A new city trash and recycling system was proposed to the Bloomington Common Council at its committee session Wednesday evening. The council unanimously recommended that they approve the proposal at a later session.
The new system, proposed by the Board of Public Works, would be an automatic pick-up system. This would require residents using city trash services to dispose of their trash in a new cart with a Radio Frequency Identification chip implanted in it.
Trash trucks would read the frequency of a chip and grab the trash cart to dump trash into the truck, as opposed to having the carts manually lifted by sanitation employees. The current sticker system, where residents purchase stickers to place on receptacles or bags for the sanitation department to pick up, would end.
All households will also receive a 96-gallon cart for recycling. Items being recycled would go through a single stream, which means residents would no longer have to separate recycling by material.
Both trash and recycling would be picked up weekly.
The system was presented to the council by Adam Wason, director of the Board of Public Works. If implemented, trash carts would be available in 35, 64 and 96 gallons.
The chips in these carts would collect data, such as how frequently a cart is placed out and trash is picked up. The data collected will be used by the city to see how frequently residents are using the trash system and possibly to change the cost to each household for the service.

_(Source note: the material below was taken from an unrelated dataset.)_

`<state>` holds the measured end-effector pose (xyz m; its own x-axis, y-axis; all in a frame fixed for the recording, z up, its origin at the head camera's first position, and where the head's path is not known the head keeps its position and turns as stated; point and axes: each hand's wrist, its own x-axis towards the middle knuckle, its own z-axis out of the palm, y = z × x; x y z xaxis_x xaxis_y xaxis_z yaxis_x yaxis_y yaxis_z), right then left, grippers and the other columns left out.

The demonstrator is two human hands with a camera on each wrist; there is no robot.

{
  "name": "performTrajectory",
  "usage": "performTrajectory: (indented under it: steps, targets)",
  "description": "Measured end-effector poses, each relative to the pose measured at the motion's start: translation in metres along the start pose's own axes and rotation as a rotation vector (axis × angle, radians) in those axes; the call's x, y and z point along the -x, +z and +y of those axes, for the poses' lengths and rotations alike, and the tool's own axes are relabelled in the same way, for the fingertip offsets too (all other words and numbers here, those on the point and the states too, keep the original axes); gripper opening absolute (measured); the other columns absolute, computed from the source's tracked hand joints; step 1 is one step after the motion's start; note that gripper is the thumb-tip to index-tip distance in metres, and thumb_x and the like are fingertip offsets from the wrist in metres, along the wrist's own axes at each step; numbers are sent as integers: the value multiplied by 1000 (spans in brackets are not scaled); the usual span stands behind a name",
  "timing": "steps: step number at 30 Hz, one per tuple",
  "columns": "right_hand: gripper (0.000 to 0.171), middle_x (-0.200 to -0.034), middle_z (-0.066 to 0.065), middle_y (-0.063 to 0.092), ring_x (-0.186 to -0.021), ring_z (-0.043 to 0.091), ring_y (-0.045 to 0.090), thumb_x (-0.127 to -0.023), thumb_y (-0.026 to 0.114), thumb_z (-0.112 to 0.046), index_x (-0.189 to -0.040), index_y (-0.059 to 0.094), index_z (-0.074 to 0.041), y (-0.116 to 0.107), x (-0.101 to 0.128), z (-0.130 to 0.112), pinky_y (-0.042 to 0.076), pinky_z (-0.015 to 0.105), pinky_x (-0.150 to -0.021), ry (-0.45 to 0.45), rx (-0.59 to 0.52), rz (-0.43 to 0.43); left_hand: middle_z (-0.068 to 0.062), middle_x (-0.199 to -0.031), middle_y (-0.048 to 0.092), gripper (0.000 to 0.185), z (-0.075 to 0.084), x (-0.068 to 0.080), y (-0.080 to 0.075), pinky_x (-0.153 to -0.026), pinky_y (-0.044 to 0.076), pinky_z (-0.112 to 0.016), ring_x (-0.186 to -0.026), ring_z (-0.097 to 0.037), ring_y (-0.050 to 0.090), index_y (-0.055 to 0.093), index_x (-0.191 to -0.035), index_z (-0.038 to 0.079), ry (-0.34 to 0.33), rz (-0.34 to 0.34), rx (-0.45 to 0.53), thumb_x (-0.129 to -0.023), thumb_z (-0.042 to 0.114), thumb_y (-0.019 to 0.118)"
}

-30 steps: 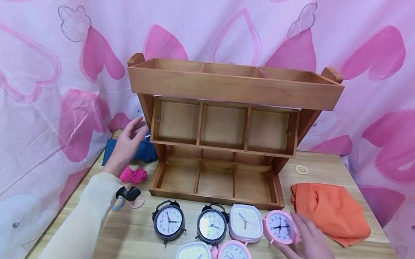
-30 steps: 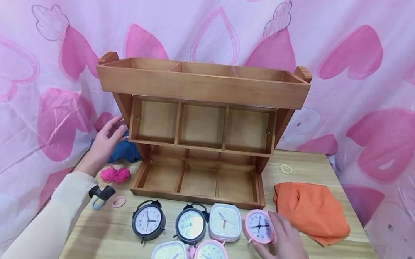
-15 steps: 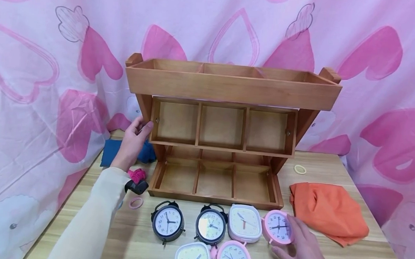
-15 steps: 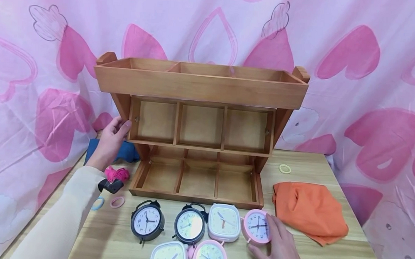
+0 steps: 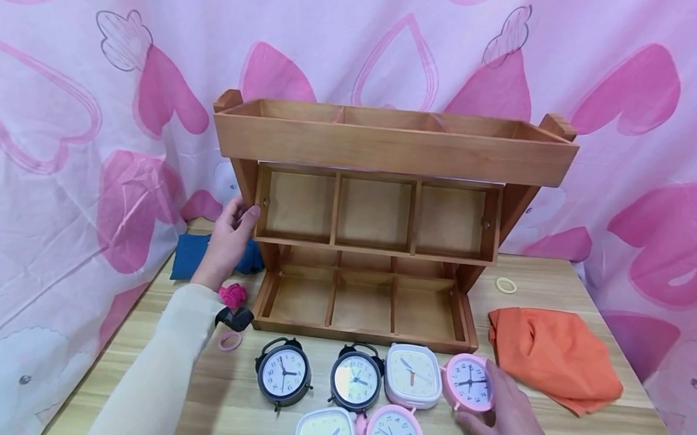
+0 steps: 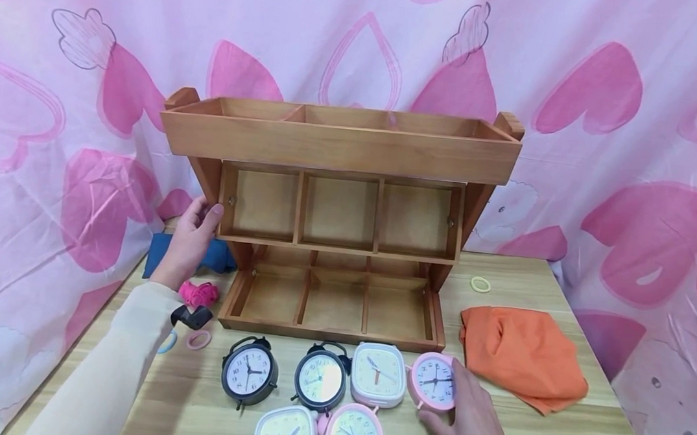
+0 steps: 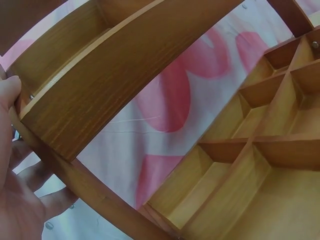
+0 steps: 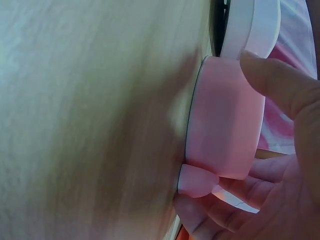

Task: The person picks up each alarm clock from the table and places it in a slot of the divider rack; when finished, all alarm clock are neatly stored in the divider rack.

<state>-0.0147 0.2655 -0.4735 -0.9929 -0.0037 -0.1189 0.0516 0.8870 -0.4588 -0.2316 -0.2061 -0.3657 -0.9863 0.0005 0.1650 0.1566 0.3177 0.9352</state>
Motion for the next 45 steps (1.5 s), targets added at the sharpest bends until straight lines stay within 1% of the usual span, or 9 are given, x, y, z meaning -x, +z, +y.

The report on the proposal gives a range of monthly costs for each size. Monthly costs for 35-gallon carts could range between $4.82 and $6.51. Costs for 64-gallon carts could be between $8.60 and $11.61. The 96-gallon carts will cost $13.72 to $18.52 a month. These fees would be payable to the city sanitation department. Stickers used now for trash pickup cost $2.
The data collected would help the city decide how to implement a pay-as-you-throw plan in the future, as opposed to the flat rates.
According to the proposal, if this program would run at maximum costs, it may run at a deficit. Wason said profit is not the point of implementing this system.
"We don't want to raise more revenues with this,” he said. “We want to make a more efficient service that is affordable to the city.”
Council member Steve Volan, who sat on the Sanitation Modernization advisory committee that overlooked the proposal, said that while he was skeptical of it at first, he was persuaded during the committee meetings that this will be a good idea.
If passed, it would not be implemented until as early as late fall. The sanitation department needs first to purchase new trucks, which would take up to six months.
Public comment at the session was mostly concerned with how this would affect residents who may be a part of the city should the annexation of seven areas into the limits of the city of Bloomington be approved. Annexation would not take effect until 2020, which council members and Wason said would give the city time to figure out how exactly the proposed trash system would work.
Concerns about how to make the price more fair to residents who may be spending less on the sticker system than they would on the proposed system was also frequently brought up. Council members stressed that the data collected by the RFID chips would help make those prices more fair in the future.
The council also recommended that they pass ordinances allowing the city to receive funds from the Monroe County Community Foundation in order to help fund housing projects and approved salary changes for certain city positions.